Task goal → Go through the data and copy every line exactly, but not the images.

Recorded data →
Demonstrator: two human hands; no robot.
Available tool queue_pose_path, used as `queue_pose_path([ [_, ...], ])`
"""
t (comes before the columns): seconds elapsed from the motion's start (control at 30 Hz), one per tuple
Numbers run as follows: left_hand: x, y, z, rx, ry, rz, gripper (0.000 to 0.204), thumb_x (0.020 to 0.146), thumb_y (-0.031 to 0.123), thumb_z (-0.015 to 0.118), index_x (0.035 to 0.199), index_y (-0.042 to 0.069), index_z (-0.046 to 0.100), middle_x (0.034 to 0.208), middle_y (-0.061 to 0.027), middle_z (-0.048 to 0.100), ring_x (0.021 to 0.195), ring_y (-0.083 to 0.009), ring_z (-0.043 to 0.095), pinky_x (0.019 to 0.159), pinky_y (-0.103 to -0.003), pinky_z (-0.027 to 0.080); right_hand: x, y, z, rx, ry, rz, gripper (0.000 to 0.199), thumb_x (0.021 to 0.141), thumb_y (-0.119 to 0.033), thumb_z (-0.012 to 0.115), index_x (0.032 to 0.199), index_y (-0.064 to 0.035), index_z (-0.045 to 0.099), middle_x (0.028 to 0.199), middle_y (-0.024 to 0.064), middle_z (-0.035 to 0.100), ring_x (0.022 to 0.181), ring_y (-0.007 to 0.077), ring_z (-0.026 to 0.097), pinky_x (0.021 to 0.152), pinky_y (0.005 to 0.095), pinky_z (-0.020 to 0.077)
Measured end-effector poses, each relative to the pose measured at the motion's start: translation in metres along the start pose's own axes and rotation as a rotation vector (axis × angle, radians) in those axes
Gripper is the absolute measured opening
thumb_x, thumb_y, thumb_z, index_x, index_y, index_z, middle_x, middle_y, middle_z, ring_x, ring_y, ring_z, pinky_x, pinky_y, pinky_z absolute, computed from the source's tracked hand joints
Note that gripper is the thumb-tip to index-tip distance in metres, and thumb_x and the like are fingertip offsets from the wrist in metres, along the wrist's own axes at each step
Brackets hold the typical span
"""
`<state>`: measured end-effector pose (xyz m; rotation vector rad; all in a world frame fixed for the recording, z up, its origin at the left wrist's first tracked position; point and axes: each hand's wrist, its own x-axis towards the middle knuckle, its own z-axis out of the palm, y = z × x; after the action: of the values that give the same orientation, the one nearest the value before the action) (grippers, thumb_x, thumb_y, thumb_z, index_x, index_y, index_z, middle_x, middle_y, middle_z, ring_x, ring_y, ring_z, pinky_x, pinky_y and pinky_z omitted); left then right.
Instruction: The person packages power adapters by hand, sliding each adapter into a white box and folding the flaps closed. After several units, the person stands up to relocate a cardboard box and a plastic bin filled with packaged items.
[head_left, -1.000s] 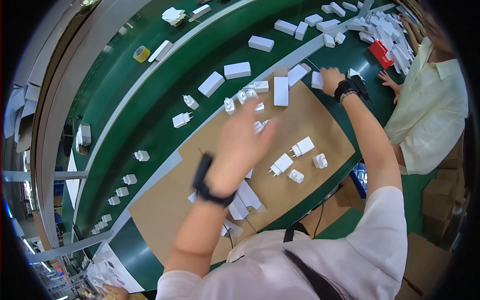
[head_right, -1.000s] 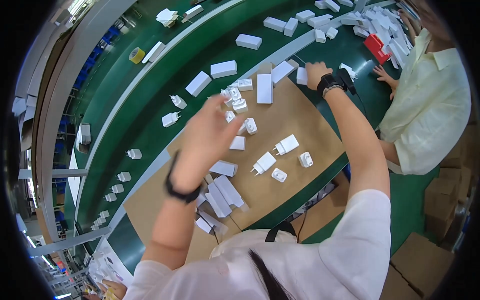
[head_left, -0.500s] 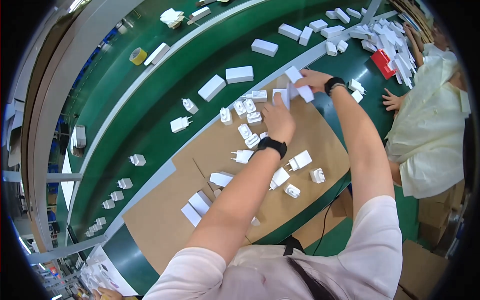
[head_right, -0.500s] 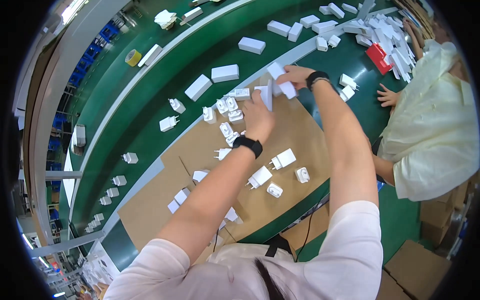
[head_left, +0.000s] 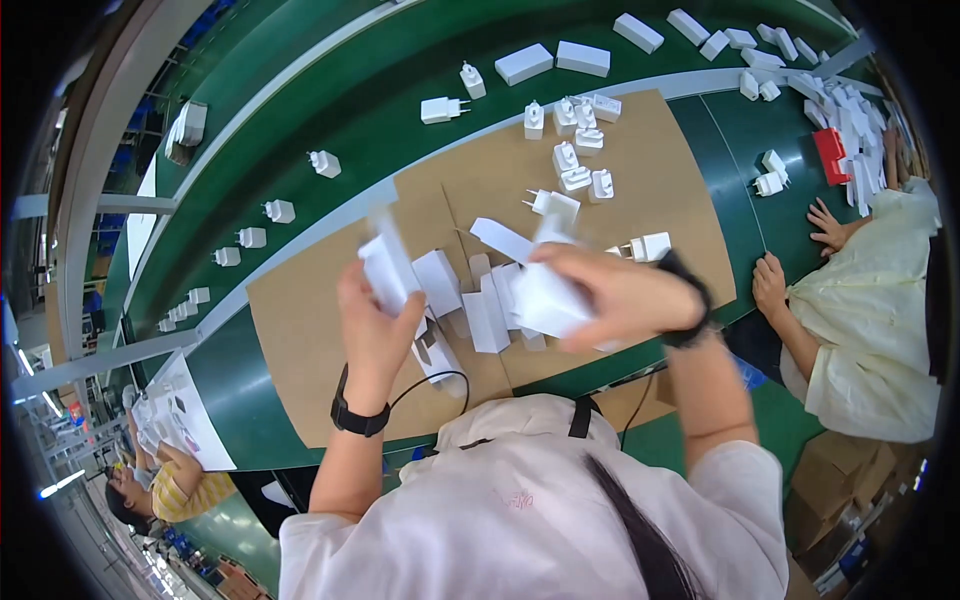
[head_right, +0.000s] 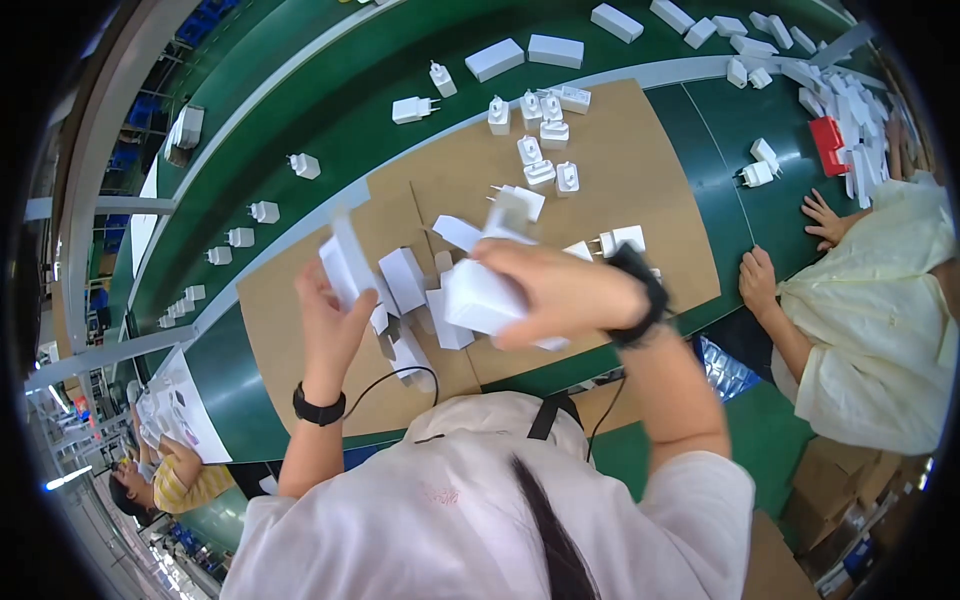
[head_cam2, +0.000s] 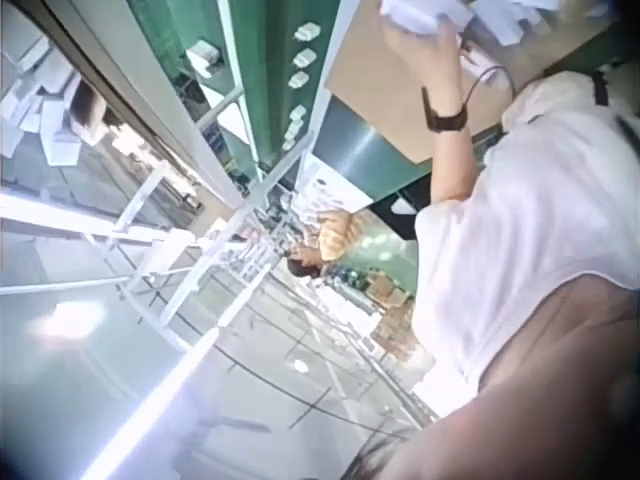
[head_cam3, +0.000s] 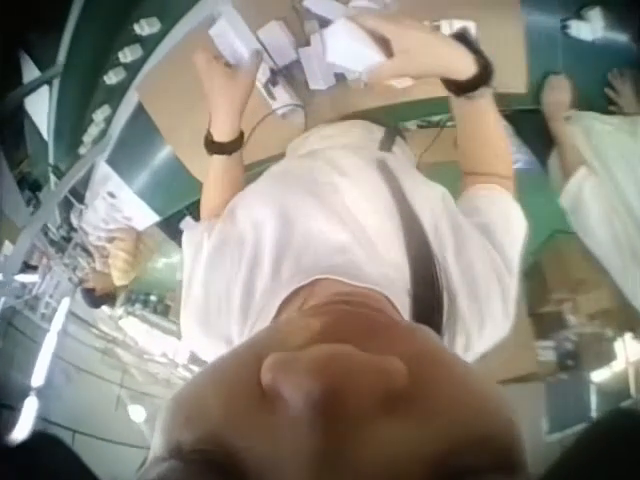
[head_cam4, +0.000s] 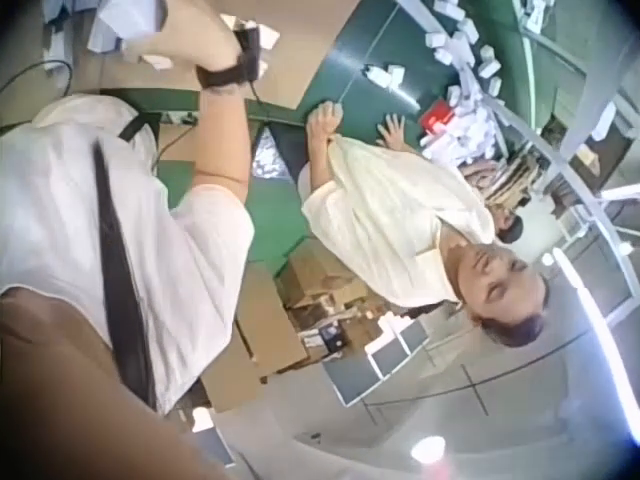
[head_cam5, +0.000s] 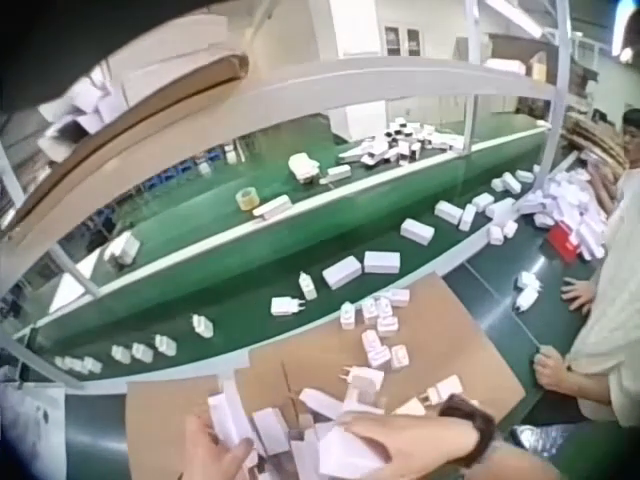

Task answer →
Demonstrator: two human hands; no robot.
Available tool queue_pose_path, used as `queue_pose_path([ [_, ...], ])`
"""
t (comes before the columns): seconds elapsed from the motion's start (control at 30 Hz), one per tuple
Numbers run as follows: left_hand: x, y, z, rx, ry, rz, gripper (0.000 to 0.204), thumb_x (0.020 to 0.146), thumb_y (-0.031 to 0.123), thumb_z (-0.015 to 0.118), index_x (0.035 to 0.199), index_y (-0.042 to 0.069), index_z (-0.046 to 0.100), middle_x (0.034 to 0.208), middle_y (-0.061 to 0.027), middle_z (-0.048 to 0.100), ring_x (0.021 to 0.195), ring_y (-0.083 to 0.009), ring_z (-0.043 to 0.095), pinky_x (0.019 to 0.159), pinky_y (-0.103 to -0.003), pinky_z (-0.027 to 0.080); right_hand: x, y, z, rx, ry, rz, gripper (0.000 to 0.199), thumb_x (0.021 to 0.141), thumb_y (-0.119 to 0.033), thumb_z (-0.012 to 0.115), index_x (0.032 to 0.199), index_y (-0.064 to 0.035), index_z (-0.045 to 0.099), middle_x (0.028 to 0.199), middle_y (-0.024 to 0.064), middle_z (-0.035 to 0.100), ring_x (0.022 to 0.181), ring_y (-0.007 to 0.077), ring_z (-0.026 to 0.097), pinky_x (0.021 to 0.152), pinky_y (0.005 to 0.095), pinky_z (-0.020 to 0.077)
Measured end-effector poses, each relative to the pose measured at the motion's start: translation in metres along the start pose's own axes and rotation as a rotation vector (axis × angle, radians) in those axes
Gripper is the absolute measured opening
thumb_x, thumb_y, thumb_z, index_x, index_y, index_z, middle_x, middle_y, middle_z, ring_x, ring_y, ring_z, pinky_x, pinky_y, pinky_z absolute, computed from the source's tracked hand joints
Note that gripper is the thumb-tip to index-tip distance in metres, and thumb_x and the like are fingertip offsets from the wrist in metres, along the wrist's own axes at each step
Brackets hold the typical span
"""
`<state>`: measured end-effector pose (xyz m; rotation vector rad; all in a world frame fixed for the recording, z up, its origin at the left wrist's first tracked position; point and axes: each hand's wrist, its own x-axis towards the middle knuckle, its own z-axis out of the palm, y = z × x; after the action: of the values that give the same orientation, the one nearest the value before the action) (grippers, thumb_x, thumb_y, thumb_z, index_x, index_y, index_z, middle_x, middle_y, middle_z, ring_x, ring_y, ring_z, pinky_x, pinky_y and pinky_z omitted); left then right.
Instruction: The person packages power adapters by hand, sliding each adapter into a white box and folding the flaps closed. After several units, the person stands up to relocate a cardboard box and a plastic bin filled with packaged items.
[head_left, -1.000s] 
[head_right, -1.000s] 
[head_left, -0.500s] 
[head_right, -0.500s] 
[head_left, +0.000s] 
[head_right, +0.000s] 
[head_cam2, +0.000s] 
[head_cam3, +0.000s] 
[head_cam4, +0.000s] 
[head_cam5, +0.000s] 

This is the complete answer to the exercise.